> EXERCISE
Please repeat only the lines below starting at the line that holds "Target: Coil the" and ending at the line that holds "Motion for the", exactly, with both of those lines included and every picture omitted.

> INFORMATION SUPPLIED
--- --- ---
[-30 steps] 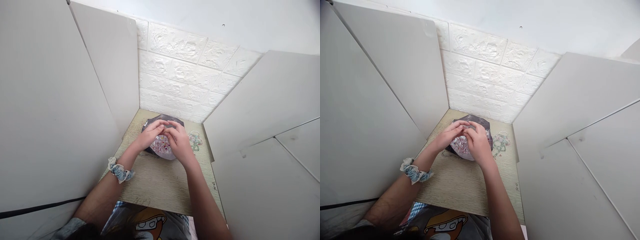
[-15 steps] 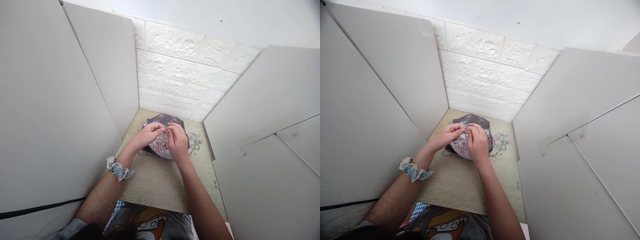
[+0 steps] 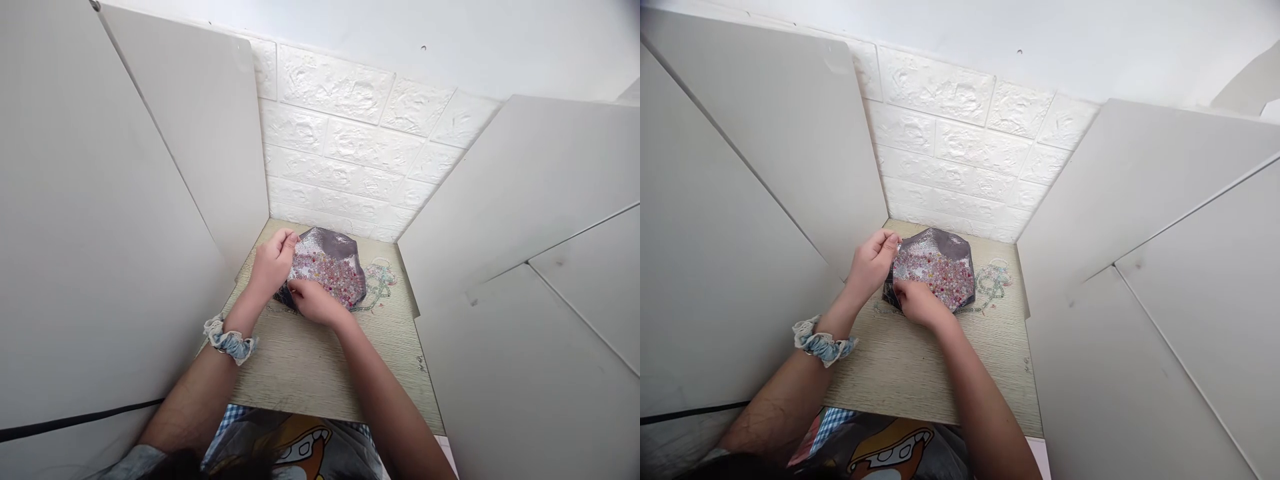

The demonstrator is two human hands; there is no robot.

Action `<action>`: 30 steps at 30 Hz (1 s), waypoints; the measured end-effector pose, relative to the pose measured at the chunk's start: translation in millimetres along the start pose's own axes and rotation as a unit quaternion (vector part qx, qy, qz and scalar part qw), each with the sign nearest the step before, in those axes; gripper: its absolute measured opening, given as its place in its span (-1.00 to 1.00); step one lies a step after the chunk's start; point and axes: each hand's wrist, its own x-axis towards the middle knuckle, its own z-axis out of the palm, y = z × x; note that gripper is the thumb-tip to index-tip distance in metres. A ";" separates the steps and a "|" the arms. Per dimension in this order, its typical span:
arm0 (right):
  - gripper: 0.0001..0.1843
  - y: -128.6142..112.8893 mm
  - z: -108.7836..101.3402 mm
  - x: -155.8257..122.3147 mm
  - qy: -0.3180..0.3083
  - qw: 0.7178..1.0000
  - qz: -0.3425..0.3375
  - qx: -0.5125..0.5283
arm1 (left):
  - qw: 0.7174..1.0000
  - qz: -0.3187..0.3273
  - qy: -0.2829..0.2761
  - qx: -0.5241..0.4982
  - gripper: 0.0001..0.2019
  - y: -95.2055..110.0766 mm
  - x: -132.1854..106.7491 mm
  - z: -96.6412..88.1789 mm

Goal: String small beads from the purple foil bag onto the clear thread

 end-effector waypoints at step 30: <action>-0.52 27.3 -41.7 16.5 0.029 0.903 0.376 -0.204 | 0.997 0.034 0.010 0.067 -0.73 -6.8 3.2 -2.5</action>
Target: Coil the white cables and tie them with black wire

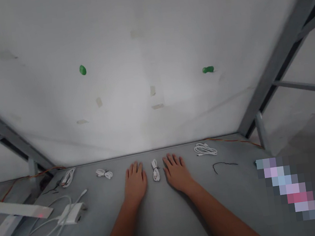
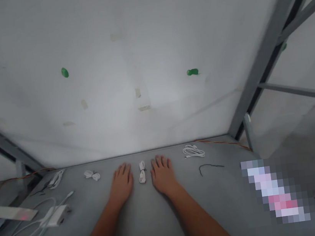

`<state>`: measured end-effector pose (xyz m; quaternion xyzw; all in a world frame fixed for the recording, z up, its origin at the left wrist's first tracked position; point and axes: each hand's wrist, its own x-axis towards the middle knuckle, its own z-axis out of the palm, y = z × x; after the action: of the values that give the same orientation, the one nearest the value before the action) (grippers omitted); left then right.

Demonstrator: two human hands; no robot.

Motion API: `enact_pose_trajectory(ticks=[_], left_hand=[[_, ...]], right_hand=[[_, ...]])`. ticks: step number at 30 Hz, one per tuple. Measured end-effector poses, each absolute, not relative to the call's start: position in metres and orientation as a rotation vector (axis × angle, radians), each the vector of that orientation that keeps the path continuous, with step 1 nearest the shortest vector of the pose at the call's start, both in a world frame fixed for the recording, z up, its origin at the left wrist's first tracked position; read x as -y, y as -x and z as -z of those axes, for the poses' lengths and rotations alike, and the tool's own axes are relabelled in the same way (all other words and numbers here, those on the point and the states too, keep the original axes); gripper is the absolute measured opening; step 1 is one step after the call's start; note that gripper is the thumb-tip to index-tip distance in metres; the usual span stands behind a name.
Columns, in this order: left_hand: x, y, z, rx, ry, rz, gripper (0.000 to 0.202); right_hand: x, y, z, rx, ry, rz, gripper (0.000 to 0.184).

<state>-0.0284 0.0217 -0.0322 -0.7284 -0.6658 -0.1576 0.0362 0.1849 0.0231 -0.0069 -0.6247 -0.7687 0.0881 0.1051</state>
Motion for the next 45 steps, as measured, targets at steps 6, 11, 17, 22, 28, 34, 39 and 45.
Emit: enact_pose_trajectory(ticks=[6,11,17,22,28,34,39,45], left_hand=[[-0.022,0.029,0.032,2.06,2.242,0.472,0.052],[-0.022,0.029,0.031,2.043,2.245,0.48,0.051],[-0.022,0.028,0.031,2.061,2.245,0.466,0.051],[-0.023,0.029,0.032,2.044,2.247,0.494,0.05],[-0.01,0.018,0.011,1.623,2.494,0.827,0.042],[0.013,-0.013,0.003,1.257,2.816,0.815,0.035],[0.007,-0.008,0.001,1.676,2.539,0.557,0.036],[-0.003,0.041,-0.015,2.241,1.808,0.237,0.039]], right_hand=[[-0.023,-0.185,0.008,2.259,1.838,-0.243,0.057],[-0.023,-0.185,0.009,2.25,1.834,-0.237,0.057],[-0.023,-0.186,0.009,2.252,1.829,-0.239,0.057],[-0.021,-0.184,0.008,2.248,1.815,-0.267,0.057],[-0.028,-0.201,-0.008,1.837,2.065,-0.009,0.065],[-0.047,-0.263,-0.013,1.298,2.325,0.253,0.052],[-0.048,-0.273,-0.014,1.271,2.422,0.101,0.041],[-0.033,-0.216,-0.017,1.73,2.136,-0.072,0.03]])
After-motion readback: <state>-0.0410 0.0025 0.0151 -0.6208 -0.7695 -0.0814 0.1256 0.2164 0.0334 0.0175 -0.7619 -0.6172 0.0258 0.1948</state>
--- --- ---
> EXERCISE SOLUTION
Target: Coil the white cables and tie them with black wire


`<state>`: measured end-effector pose (xyz m; quaternion xyzw; all in a world frame fixed for the recording, z up, its origin at the left wrist's first tracked position; point and axes: each hand's wrist, its own x-axis towards the middle knuckle, its own z-axis out of the palm, y = z × x; after the action: of the values that give the same orientation, the one nearest the value before the action) (grippers omitted); left then right.

Demonstrator: two human hands; no robot.

Motion API: `enact_pose_trajectory(ticks=[_], left_hand=[[_, ...]], right_hand=[[_, ...]])`. ticks: step number at 30 Hz, one per tuple. Measured end-effector poses, each absolute, not relative to the call's start: position in metres and orientation as a rotation vector (axis × angle, radians), each the vector of that orientation that keeps the path continuous, with step 1 nearest the shortest vector of the pose at the call's start, both in a world frame fixed for the recording, z up, its origin at the left wrist's first tracked position; read x as -y, y as -x and z as -z of those axes, for the poses' lengths and rotations alike, and the tool's own axes are relabelled in the same way (all other words and numbers here, those on the point and the states too, keep the original axes); gripper is the absolute measured opening; step 1 is one step after the call's start; note that gripper is the thumb-tip to index-tip distance in metres; the usual span stands behind a name.
Columns, in this order: left_hand: x, y, z, rx, ry, rz, gripper (0.000 to 0.202); right_hand: x, y, z, rx, ry, rz, gripper (0.000 to 0.184).

<state>-0.0284 0.0217 -0.0322 -0.7284 -0.6658 -0.1576 0.0362 0.1849 0.0231 -0.0069 -0.6247 -0.7687 0.0881 0.1051</state>
Motion for the next 45 steps, as measured, targets at steps 6, 11, 17, 22, 28, 34, 39 and 45.

No more output is needed here.